Wednesday, April 04, 2012

Tosh of the year

Some people argue that a beautiful site gives a project an advantage from the outset, but it also lays down a challenge to which the architects must rise, as a building that misinterprets an extraordinary site can feel like a desecration. This challenge was particularly pertinent in the Herbsts’ case as the site was so completely covered in pohutukawa that four of the trees had to be cut down to allow the home to be constructed. The owners, who live in Auckland and use the home as a weekend getaway, had a right to build there and were clear about their desire to do so, but they were equally clear that any such building was to be as sensitive as possible. The first key decision, made in conjunction with city planners, was to preserve the perimeter of pohutukawa facing the road and beach, and remove some of the trees behind this fringe to create a buildable space.
The home that rose on the site is an attempt to honour the pohutukawa that were cut down to make way for it. To achieve this, Lance Herbst says, “the building needed to have the memory of the trees.” And so the couple designed a pair of two-storeyed blocks - one containing two bedrooms, the other the main bedroom above a single garage - to represent metaphorical tree-stumps.
In the current edition of Home, Jeremy Hansen writes of the Home of the Year, a house near the beach at Piha built on a site that “was so completely covered in pohutukawa that four of the trees had to be cut down to allow the home to be constructed.

Well, yes, there is a reason for that: long before it became a site, the location of the house was a stand of pohutukawa trees. They grew there, these trees, heedless of the future needs of wealthy people who want a weekend getaway a few kilometres away from their home. But these people came, with a right to build. Thus it was that the edges of the stand became a perimeter or fringe and its centre became a buildable space. Thus it is that the choosing of words can make such a difference in the changing of meaning. And thus it came to pass that trees were felled and a house was built.

“The home that rose on the site is an attempt to honour the pohutukawa that were cut down to make way for it.” One might think this sentence circular. One might also think the best way to honour the trees would have been to build the house somewhere else, or not to build it at all. But the owners had a right to build. In order to honour the trees, the architects decided that building needed to have the memory of the trees. So they made a design and had it constructed from other trees. The whereabouts of the pohutukawa trees are not disclosed.

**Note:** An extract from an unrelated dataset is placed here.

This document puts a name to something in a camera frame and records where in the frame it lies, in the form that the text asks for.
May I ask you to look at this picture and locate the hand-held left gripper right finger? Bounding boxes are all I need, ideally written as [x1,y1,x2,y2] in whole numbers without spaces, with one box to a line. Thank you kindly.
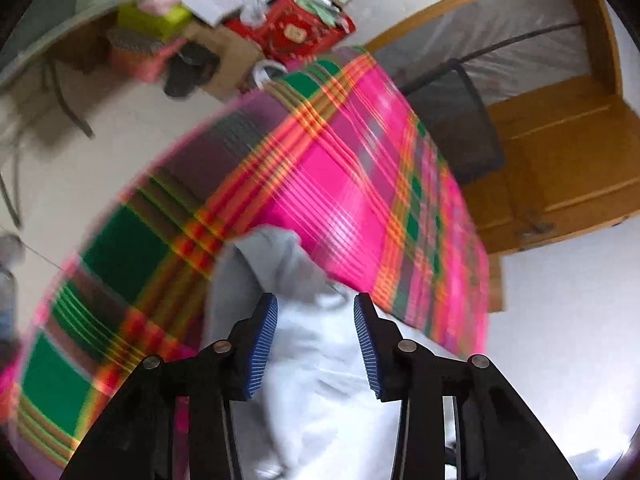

You can watch a film about it:





As Jeremy Hansen comments, “The use of architectural metaphor - a home being inspired by the trees around it, in this case - is fraught with peril. A promising thematic conceit can seem chunky, self-indulgent and lacking in nuance when realised in built form.”

 Such conceit can also seem glib. As the judges of Alcohol Sponsorship Press Awards remark, “architects are wankers.”






3 comments:

sas said...

its a beautiful home on a sacred site.

but the desire to own two homes feels foreign to me. its like a child's appetite for new toys where the appeal of toys comes to lie not in their use but in their status as possessions.

Paul said...

I find it odd that this contest is called Home of the Year when four of the five finalists are not really homes at all but holiday houses.

I have always wanted a house in a forest but it seems perverse to cut down part of the forest to build it.

Anonymous said...

Observing the winning design it comes across as a visitor centre come monument to the destruction of natural habitats and unsustainable construction techniques, or in architect speak: let's not beat around the bush, let's flatten it.